The State of DevOps

I first heard the term DevOps about 5 years ago. I was transitioning from a world where words such as Agile, scrum, iteration, product backlog were the common parlance of developer discourse. Endless debates about what scrum and Agile was and not confusing the two. At the same time is was trying to understand what this new kid on the block meant.

Fast forward to five years later, the term Agile seems to have been silently swept aside from the marketing hype cycle.
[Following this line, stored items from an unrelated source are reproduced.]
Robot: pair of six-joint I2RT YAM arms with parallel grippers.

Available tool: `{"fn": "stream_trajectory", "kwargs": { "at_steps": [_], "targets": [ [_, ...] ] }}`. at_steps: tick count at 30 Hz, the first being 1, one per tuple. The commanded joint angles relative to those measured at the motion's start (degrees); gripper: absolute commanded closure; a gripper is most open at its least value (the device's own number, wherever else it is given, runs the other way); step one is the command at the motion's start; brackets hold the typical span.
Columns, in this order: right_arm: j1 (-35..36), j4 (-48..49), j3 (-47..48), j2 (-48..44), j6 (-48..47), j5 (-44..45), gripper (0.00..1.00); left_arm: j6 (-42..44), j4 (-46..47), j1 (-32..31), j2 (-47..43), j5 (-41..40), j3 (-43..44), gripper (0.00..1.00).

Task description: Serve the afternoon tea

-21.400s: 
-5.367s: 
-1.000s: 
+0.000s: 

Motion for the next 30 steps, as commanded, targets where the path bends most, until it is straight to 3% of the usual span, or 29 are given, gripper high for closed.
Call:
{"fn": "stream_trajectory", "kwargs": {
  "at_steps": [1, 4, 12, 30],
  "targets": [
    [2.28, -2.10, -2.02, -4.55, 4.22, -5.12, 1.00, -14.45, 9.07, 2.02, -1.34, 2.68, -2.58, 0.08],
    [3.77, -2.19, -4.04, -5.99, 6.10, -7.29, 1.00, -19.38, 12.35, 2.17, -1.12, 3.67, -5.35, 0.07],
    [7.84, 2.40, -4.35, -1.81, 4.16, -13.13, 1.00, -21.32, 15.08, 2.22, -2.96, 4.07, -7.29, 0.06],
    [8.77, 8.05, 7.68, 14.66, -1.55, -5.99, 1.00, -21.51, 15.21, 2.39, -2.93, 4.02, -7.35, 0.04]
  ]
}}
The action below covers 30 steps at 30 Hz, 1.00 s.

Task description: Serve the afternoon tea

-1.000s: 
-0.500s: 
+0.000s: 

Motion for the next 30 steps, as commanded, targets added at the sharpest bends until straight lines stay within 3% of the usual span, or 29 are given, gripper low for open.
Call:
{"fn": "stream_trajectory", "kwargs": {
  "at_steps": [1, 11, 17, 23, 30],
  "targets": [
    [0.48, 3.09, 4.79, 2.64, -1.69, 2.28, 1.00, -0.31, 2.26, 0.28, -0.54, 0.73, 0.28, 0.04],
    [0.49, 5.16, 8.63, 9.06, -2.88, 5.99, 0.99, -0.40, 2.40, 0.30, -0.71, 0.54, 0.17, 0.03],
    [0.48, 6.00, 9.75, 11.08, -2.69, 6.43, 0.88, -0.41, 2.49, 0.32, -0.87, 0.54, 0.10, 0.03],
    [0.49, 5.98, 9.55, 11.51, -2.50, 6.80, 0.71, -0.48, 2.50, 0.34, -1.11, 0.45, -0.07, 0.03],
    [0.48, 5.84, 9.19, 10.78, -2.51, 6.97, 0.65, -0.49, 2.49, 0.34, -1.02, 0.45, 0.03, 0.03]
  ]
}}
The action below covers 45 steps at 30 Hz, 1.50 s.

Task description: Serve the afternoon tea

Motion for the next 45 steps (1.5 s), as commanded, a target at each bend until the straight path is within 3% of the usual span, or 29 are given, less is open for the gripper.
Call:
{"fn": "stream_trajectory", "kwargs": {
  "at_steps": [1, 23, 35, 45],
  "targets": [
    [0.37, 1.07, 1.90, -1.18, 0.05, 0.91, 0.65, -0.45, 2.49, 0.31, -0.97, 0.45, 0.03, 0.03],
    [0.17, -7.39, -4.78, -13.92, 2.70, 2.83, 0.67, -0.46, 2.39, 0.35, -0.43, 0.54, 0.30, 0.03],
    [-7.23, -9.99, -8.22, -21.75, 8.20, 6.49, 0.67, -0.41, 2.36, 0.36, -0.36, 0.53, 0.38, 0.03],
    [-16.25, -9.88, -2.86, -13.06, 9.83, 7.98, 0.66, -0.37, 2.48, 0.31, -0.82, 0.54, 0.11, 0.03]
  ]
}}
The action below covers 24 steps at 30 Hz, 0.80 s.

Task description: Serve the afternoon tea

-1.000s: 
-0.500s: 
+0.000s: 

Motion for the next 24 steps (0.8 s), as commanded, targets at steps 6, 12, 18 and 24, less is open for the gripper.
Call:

I think as a marketing fad the word DevOps has become confused to mean many things by different organisations. The last few years we hear cries of “Your organisations needs a DevOps team” or doing DevOps will guarantee digital transformation!

A shift in mindset first

The reality is DevOps is not really a methodology it is rather a mindset and cultural change for organisations. If executed correctly delivering it can provide huge rewards to organisations. The way I view DevOps is a set of practices and principles that promote some changes to how development and operations work:

  • Cultural values that encourage communication and collaboration
  • Eliminating silos
  • Adopting automation at all parts of the delivery cycle
  • Delivering change in an iterative and incremental way (no big bang releases)
  • Making CI/CD a cornerstone of how you deliver applications and Cloud solutions

Executive buy in is crucial

These essential characteristics can only be gained if the people, process and product engineering are in union with one another. Additionally, it is important to demonstrate in non business language to C-Suite what business benefits this will bring. If this can’t be done then organisations will have a difficult time convincing CIOs, CTOs and the IT leaders that this is something to invest in in terms of people, time and funding. Executive’s want to know how the business can improve and what are the tangible results of adopting this approach.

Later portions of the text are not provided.